L’ipocrisia sui migranti affonda l’Europa

Emergenza umanitaria, solidarietà, rispetto dei diritti. Quante belle parole, ma quanta ipocrisia si sta spargendo intorno al tema dei migranti. La domanda vera però è a chi giova questo atteggiamento?

Fin dal suo insediamento il Governo del Cambiamento ha posto il tema dell’immigrazione sui tavoli internazionali del G7, negli incontri bilaterali con Macron e Merkel e lo farà ancora al Consiglio europeo di fine mese. I fallimenti del passato sono sotto gli occhi di tutti, è il momento di agire.

È il momento di richiamare al rispetto delle regole i nostri partner europei e tutti i soggetti impegnati nella gestione e nell’accoglienza della moltitudine di disperati che si riversa in mare in cerca di un futuro in Europa.
Regole e principi nobilissimi che tutti hanno approvato e sottoscritto, ma che pochi, quasi nessuno, rispetta davvero. Anzi, richiamarsi a nobili ideali è diventato un modo per lanciare accuse ipocrite, o peggio ancora insulti.
In Italia soltanto tra il 2015 e il 2017 è entrato quasi mezzo milione di migranti (454.674, dati Fondazione Migrantes). Molti arrivano facendo richiesta di protezione, reclamando lo status di rifugiato, ma su un campione di 80mila domande esaminate, ben il 60% viene respinto.

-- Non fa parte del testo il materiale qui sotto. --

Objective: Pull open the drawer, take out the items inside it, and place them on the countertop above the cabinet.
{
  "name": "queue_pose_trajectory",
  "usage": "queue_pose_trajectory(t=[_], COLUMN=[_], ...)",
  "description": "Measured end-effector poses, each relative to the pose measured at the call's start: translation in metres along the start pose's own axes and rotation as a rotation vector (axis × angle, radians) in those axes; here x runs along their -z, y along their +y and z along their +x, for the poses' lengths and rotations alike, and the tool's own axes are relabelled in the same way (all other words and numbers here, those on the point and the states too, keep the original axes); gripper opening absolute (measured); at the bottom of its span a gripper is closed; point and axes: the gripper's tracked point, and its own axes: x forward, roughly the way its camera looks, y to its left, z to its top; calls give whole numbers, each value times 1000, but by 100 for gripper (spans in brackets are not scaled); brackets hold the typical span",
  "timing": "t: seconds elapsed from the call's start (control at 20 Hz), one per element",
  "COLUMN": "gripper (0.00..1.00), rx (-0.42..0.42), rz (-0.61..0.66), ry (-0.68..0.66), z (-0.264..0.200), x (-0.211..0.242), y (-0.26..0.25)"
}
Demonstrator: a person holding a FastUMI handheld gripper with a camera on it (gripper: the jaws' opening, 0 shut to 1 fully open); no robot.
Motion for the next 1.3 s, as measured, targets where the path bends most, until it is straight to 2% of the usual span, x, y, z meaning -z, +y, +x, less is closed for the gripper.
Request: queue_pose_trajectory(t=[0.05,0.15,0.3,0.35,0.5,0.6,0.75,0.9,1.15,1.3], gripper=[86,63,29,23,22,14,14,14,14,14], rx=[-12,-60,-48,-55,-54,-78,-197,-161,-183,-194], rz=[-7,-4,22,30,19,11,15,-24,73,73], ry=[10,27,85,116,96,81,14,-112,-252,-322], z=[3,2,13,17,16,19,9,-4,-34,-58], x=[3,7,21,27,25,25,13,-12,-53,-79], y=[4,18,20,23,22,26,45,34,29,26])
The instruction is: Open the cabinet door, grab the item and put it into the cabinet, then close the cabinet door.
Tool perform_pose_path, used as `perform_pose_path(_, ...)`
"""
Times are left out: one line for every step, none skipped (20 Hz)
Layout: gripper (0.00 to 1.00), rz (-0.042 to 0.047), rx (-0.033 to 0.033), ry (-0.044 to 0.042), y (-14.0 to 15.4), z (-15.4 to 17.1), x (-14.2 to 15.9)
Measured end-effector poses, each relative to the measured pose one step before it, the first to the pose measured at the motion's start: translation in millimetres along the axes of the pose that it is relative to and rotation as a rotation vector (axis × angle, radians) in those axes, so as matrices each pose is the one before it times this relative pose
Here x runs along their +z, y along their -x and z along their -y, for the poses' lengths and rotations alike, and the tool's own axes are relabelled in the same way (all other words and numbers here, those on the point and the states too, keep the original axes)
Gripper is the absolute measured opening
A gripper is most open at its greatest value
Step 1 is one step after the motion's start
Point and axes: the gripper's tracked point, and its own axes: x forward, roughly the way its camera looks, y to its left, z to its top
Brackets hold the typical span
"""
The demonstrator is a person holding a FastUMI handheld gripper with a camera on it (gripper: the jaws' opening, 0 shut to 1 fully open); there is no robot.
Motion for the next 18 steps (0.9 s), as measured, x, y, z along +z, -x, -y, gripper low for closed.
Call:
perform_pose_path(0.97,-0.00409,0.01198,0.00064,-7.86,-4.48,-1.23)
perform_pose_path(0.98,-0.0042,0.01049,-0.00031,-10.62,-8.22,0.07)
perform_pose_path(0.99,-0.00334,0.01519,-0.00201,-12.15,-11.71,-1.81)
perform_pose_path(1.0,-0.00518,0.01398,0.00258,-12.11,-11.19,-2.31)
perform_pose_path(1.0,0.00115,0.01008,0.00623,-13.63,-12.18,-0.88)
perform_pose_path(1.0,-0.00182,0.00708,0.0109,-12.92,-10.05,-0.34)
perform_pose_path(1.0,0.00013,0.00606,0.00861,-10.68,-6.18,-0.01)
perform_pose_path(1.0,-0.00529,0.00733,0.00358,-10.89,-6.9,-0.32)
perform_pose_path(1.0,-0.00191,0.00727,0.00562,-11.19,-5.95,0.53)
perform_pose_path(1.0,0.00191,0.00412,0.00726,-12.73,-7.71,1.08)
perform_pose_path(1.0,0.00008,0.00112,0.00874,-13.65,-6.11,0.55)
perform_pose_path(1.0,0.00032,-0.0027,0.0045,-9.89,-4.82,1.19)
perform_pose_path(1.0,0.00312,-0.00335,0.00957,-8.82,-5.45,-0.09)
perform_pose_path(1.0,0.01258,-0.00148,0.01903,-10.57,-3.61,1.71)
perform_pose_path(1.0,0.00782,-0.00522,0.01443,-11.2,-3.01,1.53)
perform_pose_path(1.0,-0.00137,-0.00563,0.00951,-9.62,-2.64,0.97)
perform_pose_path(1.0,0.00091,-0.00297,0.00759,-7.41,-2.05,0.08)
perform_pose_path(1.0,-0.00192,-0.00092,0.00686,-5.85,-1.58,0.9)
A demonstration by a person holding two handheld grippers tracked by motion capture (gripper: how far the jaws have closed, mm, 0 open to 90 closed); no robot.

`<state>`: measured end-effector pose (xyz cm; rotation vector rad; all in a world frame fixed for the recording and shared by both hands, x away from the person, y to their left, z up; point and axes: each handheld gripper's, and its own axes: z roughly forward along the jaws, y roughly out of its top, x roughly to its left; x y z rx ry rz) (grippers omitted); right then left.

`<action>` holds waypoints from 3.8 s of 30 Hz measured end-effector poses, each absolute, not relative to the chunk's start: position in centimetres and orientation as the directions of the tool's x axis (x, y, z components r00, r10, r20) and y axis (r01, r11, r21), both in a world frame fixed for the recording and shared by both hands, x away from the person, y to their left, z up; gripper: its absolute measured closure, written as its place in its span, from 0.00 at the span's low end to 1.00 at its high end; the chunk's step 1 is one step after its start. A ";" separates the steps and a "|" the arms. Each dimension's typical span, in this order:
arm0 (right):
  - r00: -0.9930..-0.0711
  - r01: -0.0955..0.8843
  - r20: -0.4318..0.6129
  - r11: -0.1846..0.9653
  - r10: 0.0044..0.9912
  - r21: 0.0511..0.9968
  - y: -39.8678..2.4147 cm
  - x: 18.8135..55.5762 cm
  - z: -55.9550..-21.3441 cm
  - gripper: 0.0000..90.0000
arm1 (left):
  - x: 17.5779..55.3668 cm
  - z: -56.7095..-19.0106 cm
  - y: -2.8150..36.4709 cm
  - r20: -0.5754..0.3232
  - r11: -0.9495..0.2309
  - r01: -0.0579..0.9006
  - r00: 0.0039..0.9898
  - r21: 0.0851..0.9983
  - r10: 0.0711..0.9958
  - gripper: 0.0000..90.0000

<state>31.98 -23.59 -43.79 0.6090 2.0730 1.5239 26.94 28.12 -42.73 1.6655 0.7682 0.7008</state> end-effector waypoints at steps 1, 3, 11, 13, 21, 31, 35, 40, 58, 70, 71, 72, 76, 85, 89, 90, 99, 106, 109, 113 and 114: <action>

In base agli impegni assunti dall’Unione Europea fin dal 2015 circa 35mila richiedenti protezione presenti in Italia dovevano essere ridistribuiti in altri paesi. Chiacchiere! Secondo il Ministero dell’Interno al 18 giugno di quest’anno soltanto 640 persone sono state ricollocate in Francia, 235 in Spagna. Meglio va in Germania, dove ne hanno accolto 5.438, ma – secondo gli stessi accordi – dovevano farsi carico di oltre 10mila richieste.
Sappiamo benissimo che intanto la creazione dei centri Sprar e Cas è diventato un business, oggi in Italia ci sono circa 180mila persone in attesa di riconoscimento del loro status. Così come è un business vergognoso il traffico di esseri umani, alimentato da oscure organizzazioni di cui sappiamo ancora poco.
Alla continua produzione di regolamenti e accordi internazionali non corrisponde la reale volontà di attuarli, perché affrontare questi problemi ha un costo non solo economico, ma anche in termini di consenso per i governi che se ne fanno carico. La vicenda dell’Aquarius è solo l’ultimo evidente esempio di questo cinico modo di fare. A parole son tutti bravi a reclamare il rispetto dei diritti umani, ma quando si viene al dunque la storia la conosciamo bene…

Aprire o chiudere i porti è un finto problema. La questione vera è quale legge vige nel Mediterraneo, chi la fa rispettare e come? Ma soprattutto quali valori ispirano questa legge?

È il momento per l’Europa di ritrovarsi intorno ai principi che tutti predicano, ma che pochi praticano sinceramente. Non è in gioco soltanto la gestione del fenomeno epocale delle migrazioni. È in gioco il futuro dell’Europa come comunità politica e dei suoi valori.